Data items:

----

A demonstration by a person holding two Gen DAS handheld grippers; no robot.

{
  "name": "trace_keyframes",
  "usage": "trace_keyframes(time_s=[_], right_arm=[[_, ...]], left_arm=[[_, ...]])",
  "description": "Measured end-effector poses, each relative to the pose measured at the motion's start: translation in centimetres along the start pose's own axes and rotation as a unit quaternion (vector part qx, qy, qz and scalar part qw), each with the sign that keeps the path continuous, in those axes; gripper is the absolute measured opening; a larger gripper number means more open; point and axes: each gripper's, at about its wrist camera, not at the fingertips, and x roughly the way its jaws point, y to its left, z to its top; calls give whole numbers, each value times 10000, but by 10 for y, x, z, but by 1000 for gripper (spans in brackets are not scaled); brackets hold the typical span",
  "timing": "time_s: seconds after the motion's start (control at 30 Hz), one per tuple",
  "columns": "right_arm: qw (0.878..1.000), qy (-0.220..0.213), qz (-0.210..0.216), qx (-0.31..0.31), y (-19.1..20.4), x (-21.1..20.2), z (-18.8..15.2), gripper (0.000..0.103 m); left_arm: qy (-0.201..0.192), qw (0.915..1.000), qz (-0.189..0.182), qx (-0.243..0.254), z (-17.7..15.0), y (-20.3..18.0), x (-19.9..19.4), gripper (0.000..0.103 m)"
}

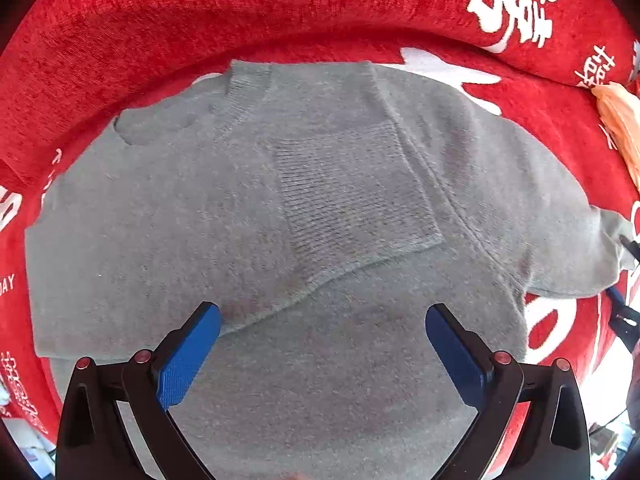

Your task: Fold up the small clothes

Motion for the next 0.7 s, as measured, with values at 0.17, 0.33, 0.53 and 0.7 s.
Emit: trace_keyframes(time_s=[0.17,0.33,0.53,0.7], right_arm=[[9956,316,757,445,11,19,-7,9],[9813,877,1677,-339,70,34,-36,8],[9411,1963,2000,-1894,167,72,-113,8],[8829,2779,1642,-3410,227,115,-217,9]], left_arm=[[121,9991,-215,-337,-3,22,-1,103],[31,9966,-287,-769,-7,60,-8,103],[-263,9925,-156,-1186,-8,110,-21,103],[-455,9877,-68,-1494,-18,152,-34,103]])
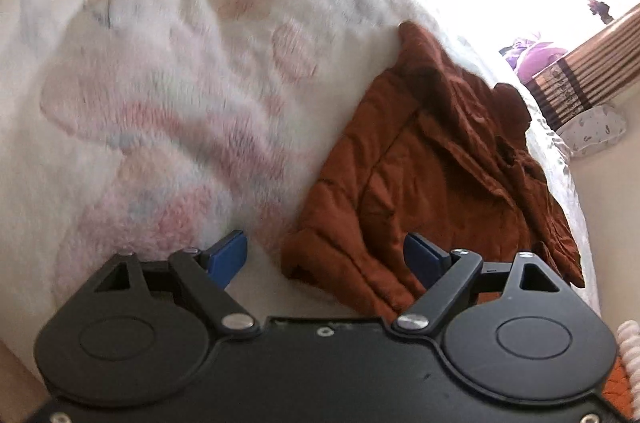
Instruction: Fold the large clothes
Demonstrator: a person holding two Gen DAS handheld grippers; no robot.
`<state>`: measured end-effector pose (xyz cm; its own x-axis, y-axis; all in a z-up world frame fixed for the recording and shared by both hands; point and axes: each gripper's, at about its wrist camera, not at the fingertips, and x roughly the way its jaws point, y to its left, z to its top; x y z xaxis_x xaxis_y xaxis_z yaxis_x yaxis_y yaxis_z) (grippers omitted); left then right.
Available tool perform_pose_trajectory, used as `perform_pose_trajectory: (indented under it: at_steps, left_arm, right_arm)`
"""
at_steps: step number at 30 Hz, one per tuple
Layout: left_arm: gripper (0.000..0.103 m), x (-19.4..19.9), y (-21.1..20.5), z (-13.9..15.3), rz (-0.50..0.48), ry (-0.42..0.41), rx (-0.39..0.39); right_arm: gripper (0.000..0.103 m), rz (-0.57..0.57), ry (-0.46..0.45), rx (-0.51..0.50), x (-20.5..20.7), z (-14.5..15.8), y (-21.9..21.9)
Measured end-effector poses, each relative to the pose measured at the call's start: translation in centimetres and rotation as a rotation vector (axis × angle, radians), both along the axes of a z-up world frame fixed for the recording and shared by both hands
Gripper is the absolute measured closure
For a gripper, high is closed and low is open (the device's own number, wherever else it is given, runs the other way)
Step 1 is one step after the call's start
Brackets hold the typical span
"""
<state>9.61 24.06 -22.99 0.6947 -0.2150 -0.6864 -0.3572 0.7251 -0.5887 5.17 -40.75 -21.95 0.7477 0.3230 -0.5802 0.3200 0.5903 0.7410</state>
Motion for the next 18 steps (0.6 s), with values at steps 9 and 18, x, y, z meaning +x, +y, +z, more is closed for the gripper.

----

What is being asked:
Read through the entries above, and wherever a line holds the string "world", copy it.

Solution:
`<state>`: measured end-effector pose (xyz cm; its own x-axis, y-axis; all in a z-up world frame fixed for the recording and shared by both hands; point and axes: each gripper's, at about its wrist camera, not at the fingertips, and x roughly the way its jaws point, y to its left, z to its top; x y z xaxis_x xaxis_y xaxis_z yaxis_x yaxis_y yaxis_z) (grippers omitted); left then right.
Measured end-effector poses, each relative to the pose measured at the call's start: translation in centimetres and rotation as a rotation vector (axis × angle, radians), both along the axes of a z-up world frame fixed for the recording and shared by both hands

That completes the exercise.